**YOUR ASSIGNMENT:**
Retype each line of the listing below, from the first through the one holding "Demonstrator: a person", with no other lines.

*** Opening of DATA ***

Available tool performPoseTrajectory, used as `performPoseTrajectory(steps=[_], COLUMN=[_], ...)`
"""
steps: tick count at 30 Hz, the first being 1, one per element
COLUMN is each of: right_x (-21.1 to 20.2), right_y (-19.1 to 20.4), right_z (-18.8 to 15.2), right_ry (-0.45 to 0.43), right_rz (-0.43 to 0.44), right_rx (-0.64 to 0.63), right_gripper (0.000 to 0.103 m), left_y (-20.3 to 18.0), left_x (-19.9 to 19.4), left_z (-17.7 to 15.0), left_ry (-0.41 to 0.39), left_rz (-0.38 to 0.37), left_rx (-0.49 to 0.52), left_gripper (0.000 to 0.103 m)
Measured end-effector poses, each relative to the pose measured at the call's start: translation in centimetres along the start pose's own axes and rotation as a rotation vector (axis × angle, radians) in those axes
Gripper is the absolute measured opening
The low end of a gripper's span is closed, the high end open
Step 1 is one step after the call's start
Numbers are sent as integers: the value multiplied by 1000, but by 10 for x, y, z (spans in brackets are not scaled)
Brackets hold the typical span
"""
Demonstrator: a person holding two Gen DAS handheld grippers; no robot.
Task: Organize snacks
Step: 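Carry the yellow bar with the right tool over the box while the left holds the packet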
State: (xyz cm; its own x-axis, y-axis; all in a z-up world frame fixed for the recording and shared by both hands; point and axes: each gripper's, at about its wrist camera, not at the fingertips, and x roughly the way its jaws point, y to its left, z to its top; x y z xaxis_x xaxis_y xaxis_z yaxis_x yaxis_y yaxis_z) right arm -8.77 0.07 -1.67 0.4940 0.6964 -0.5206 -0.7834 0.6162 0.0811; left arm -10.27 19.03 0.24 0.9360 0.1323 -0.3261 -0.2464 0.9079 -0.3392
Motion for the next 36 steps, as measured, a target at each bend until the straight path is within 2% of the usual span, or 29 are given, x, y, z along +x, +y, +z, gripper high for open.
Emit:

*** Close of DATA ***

**THE COMPLETED TASK:**
Available tool performPoseTrajectory, used as `performPoseTrajectory(steps=[_], COLUMN=[_], ...)`
"""
steps: tick count at 30 Hz, the first being 1, one per element
COLUMN is each of: right_x (-21.1 to 20.2), right_y (-19.1 to 20.4), right_z (-18.8 to 15.2), right_ry (-0.45 to 0.43), right_rz (-0.43 to 0.44), right_rx (-0.64 to 0.63), right_gripper (0.000 to 0.103 m), left_y (-20.3 to 18.0), left_x (-19.9 to 19.4), left_z (-17.7 to 15.0), left_ry (-0.41 to 0.39), left_rz (-0.38 to 0.37), left_rx (-0.49 to 0.52), left_gripper (0.000 to 0.103 m)
Measured end-effector poses, each relative to the pose measured at the call's start: translation in centimetres along the start pose's own axes and rotation as a rotation vector (axis × angle, radians) in those axes
Gripper is the absolute measured opening
The low end of a gripper's span is closed, the high end open
Step 1 is one step after the call's start
Numbers are sent as integers: the value multiplied by 1000, but by 10 for x, y, z (spans in brackets are not scaled)
Brackets hold the typical span
"""
Demonstrator: a person holding two Gen DAS handheld grippers; no robot.

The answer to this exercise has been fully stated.